**What is needed**
Nothing in the data should change when you return it, but leave the pictures out.

**Supplied material**
________________________
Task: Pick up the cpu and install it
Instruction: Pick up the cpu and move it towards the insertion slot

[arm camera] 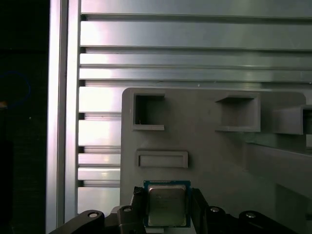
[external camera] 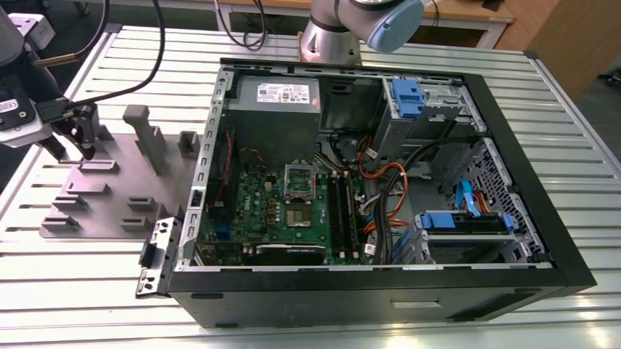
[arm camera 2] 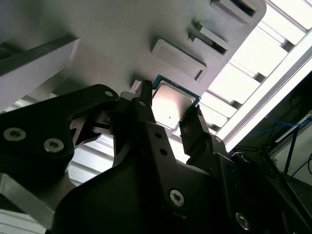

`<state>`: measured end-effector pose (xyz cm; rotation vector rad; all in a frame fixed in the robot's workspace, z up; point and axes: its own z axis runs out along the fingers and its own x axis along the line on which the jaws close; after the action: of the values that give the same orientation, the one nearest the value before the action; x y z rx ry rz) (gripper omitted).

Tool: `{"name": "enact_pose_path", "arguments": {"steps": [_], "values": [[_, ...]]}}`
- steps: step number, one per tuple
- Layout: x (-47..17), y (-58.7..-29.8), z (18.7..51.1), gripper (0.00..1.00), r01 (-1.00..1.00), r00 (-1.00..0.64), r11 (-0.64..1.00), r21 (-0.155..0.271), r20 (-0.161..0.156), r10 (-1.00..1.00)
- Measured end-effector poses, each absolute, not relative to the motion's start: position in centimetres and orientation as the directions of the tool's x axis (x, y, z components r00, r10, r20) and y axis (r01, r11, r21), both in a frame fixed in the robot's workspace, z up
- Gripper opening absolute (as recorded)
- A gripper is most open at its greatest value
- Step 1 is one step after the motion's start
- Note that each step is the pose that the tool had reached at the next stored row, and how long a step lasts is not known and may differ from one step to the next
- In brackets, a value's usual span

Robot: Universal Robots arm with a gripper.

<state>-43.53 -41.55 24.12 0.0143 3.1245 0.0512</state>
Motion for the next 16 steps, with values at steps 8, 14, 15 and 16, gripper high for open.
{"name": "enact_pose_path", "arguments": {"steps": [8, 14, 15, 16], "values": [[-43.5, -41.5, 24.7, 0.47, 0.009, -1.0, 0.999, 0.033, -0.016, 0.009], [-43.5, -41.5, 26.1, 0.47, 0.009, -1.0, 0.999, 0.033, -0.016, 0.009], [-43.5, -41.5, 26.1, 0.47, 0.009, -1.0, 0.999, 0.033, -0.016, 0.009], [-43.5, -41.5, 26.2, 0.47, 0.009, -1.0, 0.999, 0.033, -0.016, 0.009]]}}
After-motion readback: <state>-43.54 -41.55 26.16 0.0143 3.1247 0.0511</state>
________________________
**Solution to this task**
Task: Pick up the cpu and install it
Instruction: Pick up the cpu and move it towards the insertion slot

[arm camera] 
[external camera] 
[arm camera 2] 

`<state>`: measured end-effector pose (xyz cm; rotation vector rad; all in a frame fixed in the robot's workspace, z up; point and axes: its own z axis runs out along the fingers and its own x axis along the line on which the jaws close; after the action: of the values that give the same orientation, the one nearest the value before the action; x y z rx ry rz) (gripper omitted).

Tool: `{"name": "enact_pose_path", "arguments": {"steps": [_], "values": [[_, ...]]}}`
- steps: step number, one per tuple
- Layout: x (-47..17), y (-58.7..-29.8), z (18.7..51.1), gripper (0.00..1.00), r01 (-1.00..1.00), r00 (-1.00..0.64), r11 (-0.64..1.00), r21 (-0.155..0.271), r20 (-0.161..0.156), r10 (-1.00..1.00)
- Measured end-effector poses, each absolute, not relative to the motion's start: position in centimetres and orientation as the directions of the tool's x axis (x, y, z components r00, r10, r20) and y axis (r01, r11, r21), both in a frame fixed in the robot's workspace, z up
- Gripper opening absolute (as recorded)
- A gripper is most open at its greatest value
- Step 1 is one step after the motion's start
- Note that each step is the pose that the tool had reached at the next stored row, and how long a step lasts is not known and may differ from one step to the next
- In brackets, a value's usual span

Robot: Universal Robots arm with a gripper.

<state>-43.53 -41.55 24.12 0.0143 3.1245 0.0512</state>
Motion for the next 16 steps, with values at steps 8, 14, 15 and 16, gripper high for open.
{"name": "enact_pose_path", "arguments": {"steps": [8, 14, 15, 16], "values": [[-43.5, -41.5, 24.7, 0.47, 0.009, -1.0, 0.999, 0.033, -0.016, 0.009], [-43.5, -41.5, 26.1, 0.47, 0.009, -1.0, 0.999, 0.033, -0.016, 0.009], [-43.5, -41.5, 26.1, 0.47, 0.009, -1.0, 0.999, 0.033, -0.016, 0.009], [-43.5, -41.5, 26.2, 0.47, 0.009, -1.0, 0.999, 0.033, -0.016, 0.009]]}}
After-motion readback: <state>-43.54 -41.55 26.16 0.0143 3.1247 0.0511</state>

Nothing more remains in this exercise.